Bannor blinked at Covenant as if his words had no meaning.

“Listen to me, Bannor,” he went on. “A lot of things are finally starting to make sense. You reacted strangely-when Amok turned up at Revelstone that first time. You reacted strangely when he turned up at

Revelwood. And you let the High Lord herself follow him into the mountains with just two Bloodguard to protect her. Just two, Bannor! And when we end up stuck here on this godforsaken rock, Morin has the actual gall to apologize for Amok. Hellfire!

Bannor, you should have at least told the High Lord what you know about this Ward.

What kind of loyal do you think you are?”

Elena cautioned Covenant again. But her tone had changed; his thinking intrigued her.

“We are the Bloodguard,” Bannor said. “You cannot raise doubt against us. We do not know Amok’s intent.”

Covenant heard the slight stress which Bannor placed on the word know. To his own surprise, he felt a sudden desire to take Bannor at his word, leave what the Bloodguard knew alone. But he forced himself to ask, “Know, Bannor? How can you not know? You’ve trusted him too much for that.”

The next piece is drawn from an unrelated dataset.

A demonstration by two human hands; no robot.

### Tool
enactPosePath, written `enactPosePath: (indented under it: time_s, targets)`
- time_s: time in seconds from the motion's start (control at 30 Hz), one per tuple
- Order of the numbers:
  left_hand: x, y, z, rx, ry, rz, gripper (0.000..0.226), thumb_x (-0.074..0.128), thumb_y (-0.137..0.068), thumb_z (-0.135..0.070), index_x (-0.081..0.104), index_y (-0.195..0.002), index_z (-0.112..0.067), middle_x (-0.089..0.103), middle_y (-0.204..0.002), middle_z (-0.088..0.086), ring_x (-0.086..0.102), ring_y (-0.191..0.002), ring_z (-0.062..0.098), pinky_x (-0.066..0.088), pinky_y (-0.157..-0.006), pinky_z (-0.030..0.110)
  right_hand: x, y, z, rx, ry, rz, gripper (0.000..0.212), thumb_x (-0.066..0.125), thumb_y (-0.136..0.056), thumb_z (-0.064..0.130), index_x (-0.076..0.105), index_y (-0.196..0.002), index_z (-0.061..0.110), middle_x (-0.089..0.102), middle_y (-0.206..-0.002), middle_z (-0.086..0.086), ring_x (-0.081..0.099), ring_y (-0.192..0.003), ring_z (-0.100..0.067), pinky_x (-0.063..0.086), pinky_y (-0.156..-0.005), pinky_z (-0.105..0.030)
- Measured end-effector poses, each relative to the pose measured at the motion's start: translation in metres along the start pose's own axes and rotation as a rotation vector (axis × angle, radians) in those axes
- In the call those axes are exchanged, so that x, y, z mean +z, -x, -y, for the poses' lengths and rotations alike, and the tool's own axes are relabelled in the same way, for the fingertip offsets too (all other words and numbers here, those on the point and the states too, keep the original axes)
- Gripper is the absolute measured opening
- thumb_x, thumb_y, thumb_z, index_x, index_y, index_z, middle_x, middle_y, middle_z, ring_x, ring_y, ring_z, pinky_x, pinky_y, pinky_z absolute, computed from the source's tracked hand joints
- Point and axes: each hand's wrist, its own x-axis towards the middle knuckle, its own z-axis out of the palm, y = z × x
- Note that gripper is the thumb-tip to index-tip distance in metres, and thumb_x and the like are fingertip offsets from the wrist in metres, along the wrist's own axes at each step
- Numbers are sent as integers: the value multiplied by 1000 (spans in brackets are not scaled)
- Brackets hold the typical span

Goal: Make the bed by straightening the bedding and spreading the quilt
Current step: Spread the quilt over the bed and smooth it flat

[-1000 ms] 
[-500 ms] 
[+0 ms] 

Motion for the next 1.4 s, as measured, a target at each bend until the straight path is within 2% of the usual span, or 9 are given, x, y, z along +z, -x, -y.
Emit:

Bannor countered as he had previously, “We do not trust him. The High Lord chooses to follow him. We do not ask for more.”

“The hell you don’t.” His effort of self-compulsion made him brutal. “And stop giving me that blank look. You people came to the Land, and you swore a Vow to protect Kevin. You swore to preserve him or at least give your lives for him and the Lords and Revelstone until Time itself came to an end if not forever, or why are you bereft even of the simple decency of sleep? But that poor desperate man outsmarted you. He actively saved you when he destroyed himself and everything else he merely believed in. So there you were, hanging from your Vow in empty space as if all the reasons in the world had suddenly disappeared.

“And then! Then you get a second chance to do your Vow right when the new Lords come along. But what happens? Amok turns up out of nowhere, and there’s a war on against Foul himself-and what do you do? You let this creation of Kevin’s lead the High Lord away as if it were safe and she didn’t have anything better to do.

“Let me tell you something, Bannor. Maybe you

don’t positively know Amok. You must have learned some kind of distrust from Kevin. But you sure as. hell understand what Amok is doing. And you approve!” The abrupt ferocity of his own yell stopped him for an instant. He felt shaken by the moral judgments he saw in Bannor. Thickly, he continued, “Or why are you risking her for the sake of something created by the only man who has ever succeeded in casting doubt on your incorruptibility?”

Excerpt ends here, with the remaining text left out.